The Reluctant Challenger

Which of the five Multiplier disciplines do corporate managers struggle with the most? After several months of assessing management teams across a number of companies (and industries), we found the lowest scores and the most challenging of the five Multiplier disciplines is consistently The Challenger!

Why? It seems most of us aren’t asking people to do the hard stuff.

The Reluctant Challenger. We might think our people are already juggling complex demands or we might sense they are overworked. But, most staff will actually claim that, despite being busy, they are really underutilized. They desperately want more challenge in their job. When we play the “nice boss,” we hold back for fear of breaking people who appear on edge. But what appears like an edge might actually be a learning plateau. Multipliers give people a reason to climb off this plateau.

A reluctant challenger can kick start this cycle by first challenging him or herself to be a better leader.
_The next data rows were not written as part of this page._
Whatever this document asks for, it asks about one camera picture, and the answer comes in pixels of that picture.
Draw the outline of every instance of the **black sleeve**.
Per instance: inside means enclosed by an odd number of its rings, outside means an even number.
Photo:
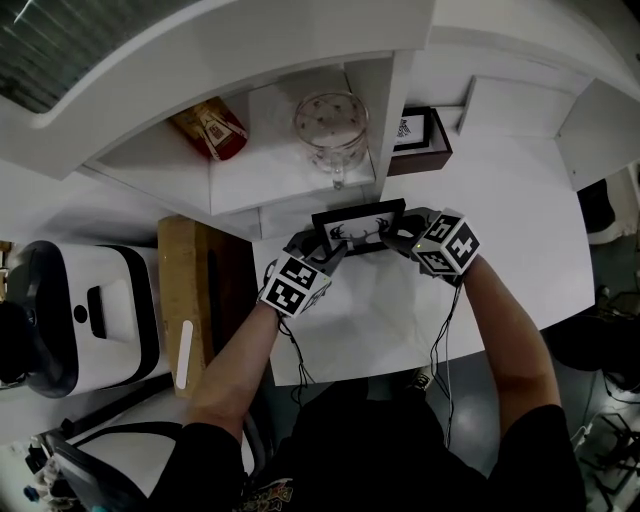
[[[182,429],[148,510],[230,511],[243,481],[238,441],[220,427],[193,423]]]
[[[509,428],[489,483],[498,510],[586,509],[584,483],[561,407],[538,407]]]

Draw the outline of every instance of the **white desk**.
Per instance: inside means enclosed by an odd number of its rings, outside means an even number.
[[[445,206],[465,213],[487,258],[542,329],[593,304],[587,236],[553,140],[459,138],[442,171],[389,178],[382,199],[407,208]],[[290,236],[254,243],[259,282]],[[423,366],[451,307],[453,288],[418,273],[391,251],[345,258],[333,286],[289,321],[316,382]],[[463,294],[451,323],[450,358],[482,350]],[[294,348],[280,336],[271,354],[276,385],[297,384]]]

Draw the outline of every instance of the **white marker cube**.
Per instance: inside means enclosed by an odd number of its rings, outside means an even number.
[[[478,254],[480,241],[464,215],[445,208],[413,254],[434,275],[462,275]]]
[[[315,305],[331,278],[282,251],[260,300],[291,318]]]

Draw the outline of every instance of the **shoe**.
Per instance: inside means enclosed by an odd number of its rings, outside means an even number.
[[[433,382],[435,376],[431,371],[431,365],[424,366],[422,368],[418,368],[413,374],[413,378],[411,379],[411,384],[407,387],[412,387],[419,389],[421,391],[426,391],[427,388]]]

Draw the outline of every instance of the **textured glass window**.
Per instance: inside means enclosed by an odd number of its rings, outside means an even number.
[[[0,0],[0,94],[48,112],[91,68],[196,0]]]
Challenging Self. Kevin Lawrence, high-growth business coach and Multiplier advocate, was leading a workshop with management team. Kevin introduced the five Multiplier disciplines and asked them to consider where they might be operating as Accidental Diminishers. John, the CEO, was intrigued and stopped the conversation. He asked his team for feedback with two simple questions:

1. Where do you see me as a Diminisher?
2. How could I be more of a Multiplier?

The ensuing discussion was equally powerful on both questions.

Challenging Us. Several of his team members suggested that he needed to challenge them a lot more than he was doing. One member of the management team said, “You are an excellent leader and very, very positive, and we like that. What you could do is to push and challenge us harder, as well as telling us how great we are.” The feedback was enlightening to the CEO. His simple questions ignited a crucial conversation that allowed the whole team to raise their game.

Multiplier Practice. Become a challenger by inviting someone to do something hard. Try one of these questions:

1. What is the next challenge you are ready to take on?
2. What is the hardest thing this team is capable of doing?
3. What should I be asking you to do that would provide you challenge and growth?

Remember, be shameless about it. Your people will thank you for a reason to reach further.